> **REQUIRED ACTION**
The required output is a word-for-word restatement of the material below, from the line with "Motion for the" through its last line, inclusive.

[Opening DATA BELOW section]

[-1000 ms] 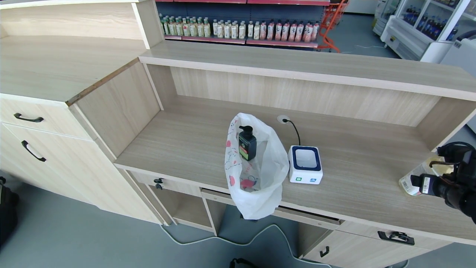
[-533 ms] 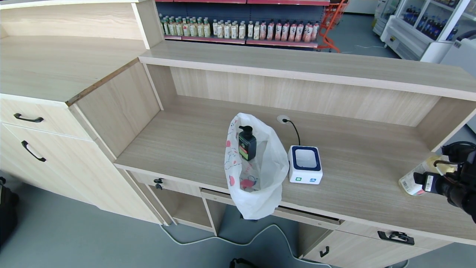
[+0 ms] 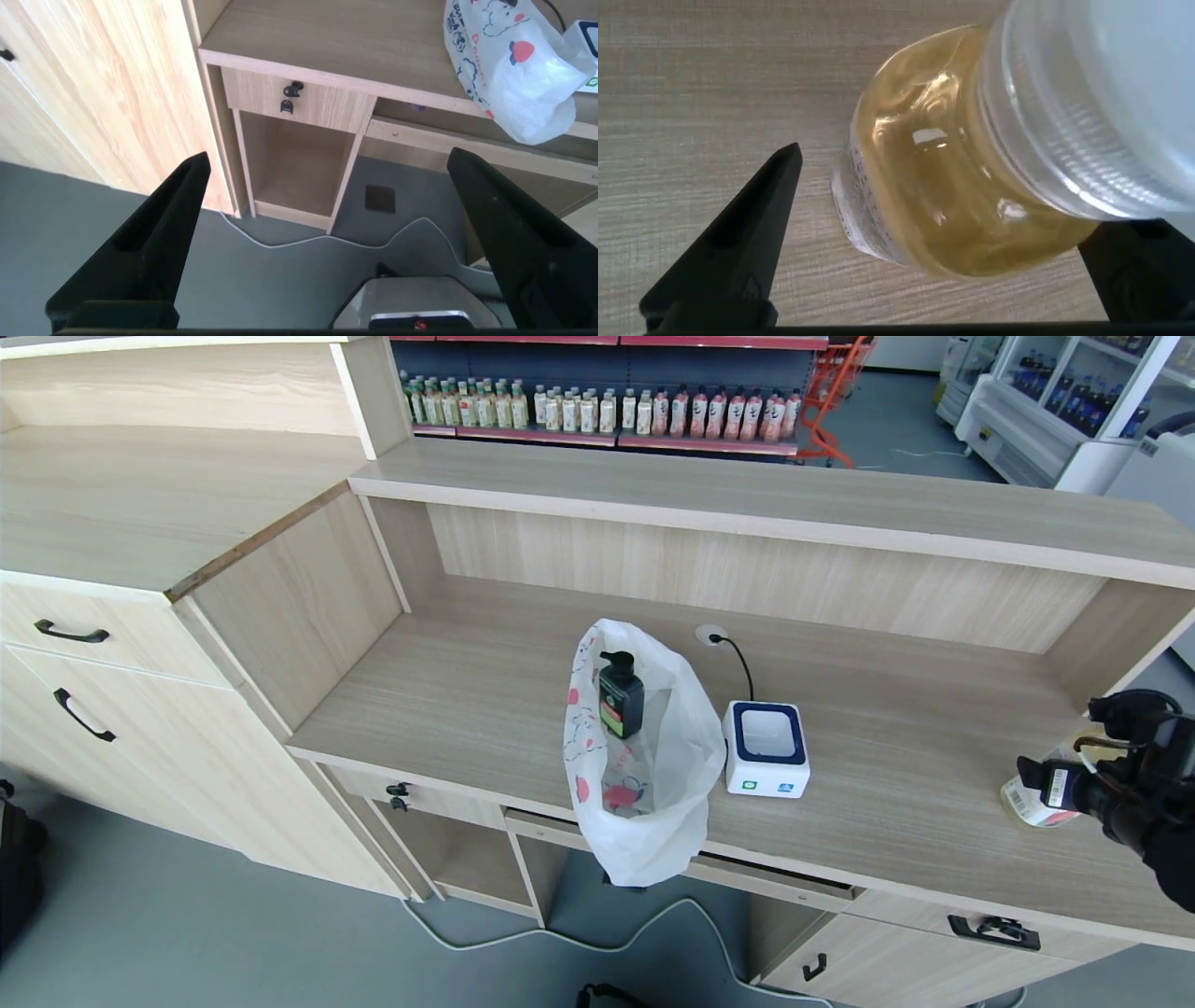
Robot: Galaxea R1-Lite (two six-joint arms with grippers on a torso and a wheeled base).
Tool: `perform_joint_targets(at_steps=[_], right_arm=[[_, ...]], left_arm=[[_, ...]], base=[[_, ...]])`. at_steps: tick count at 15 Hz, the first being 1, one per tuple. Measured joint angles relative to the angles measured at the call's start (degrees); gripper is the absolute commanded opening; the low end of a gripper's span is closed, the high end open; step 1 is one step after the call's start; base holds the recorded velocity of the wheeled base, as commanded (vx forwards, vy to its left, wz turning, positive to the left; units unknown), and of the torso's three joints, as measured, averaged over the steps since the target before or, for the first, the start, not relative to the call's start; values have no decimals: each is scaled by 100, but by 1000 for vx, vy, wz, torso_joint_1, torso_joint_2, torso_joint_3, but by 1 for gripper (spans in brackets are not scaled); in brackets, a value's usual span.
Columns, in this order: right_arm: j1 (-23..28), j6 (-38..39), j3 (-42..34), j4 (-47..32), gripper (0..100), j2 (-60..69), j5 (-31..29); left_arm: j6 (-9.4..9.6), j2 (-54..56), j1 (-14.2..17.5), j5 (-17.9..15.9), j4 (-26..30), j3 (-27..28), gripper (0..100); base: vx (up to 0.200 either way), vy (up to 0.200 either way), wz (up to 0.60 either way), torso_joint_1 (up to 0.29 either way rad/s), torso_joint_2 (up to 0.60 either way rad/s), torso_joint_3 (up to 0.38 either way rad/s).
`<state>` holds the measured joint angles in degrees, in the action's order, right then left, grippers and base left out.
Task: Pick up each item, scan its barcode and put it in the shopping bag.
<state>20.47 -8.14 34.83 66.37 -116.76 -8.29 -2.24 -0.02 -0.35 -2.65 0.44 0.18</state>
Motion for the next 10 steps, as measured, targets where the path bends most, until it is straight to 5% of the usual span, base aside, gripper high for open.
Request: perform_joint_targets(at_steps=[10], right_arm=[[-16,12,254,833,100,-730,834]], left_arm=[[0,0,0,0,0,0,100]], base=[[0,0,0,0,0,0]])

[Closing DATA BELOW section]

> **EXERCISE RESPONSE**
Motion for the next 10 steps, as measured, targets where the path bends most, until it is straight to 5% of the usual span, base aside, gripper high for open.
Request: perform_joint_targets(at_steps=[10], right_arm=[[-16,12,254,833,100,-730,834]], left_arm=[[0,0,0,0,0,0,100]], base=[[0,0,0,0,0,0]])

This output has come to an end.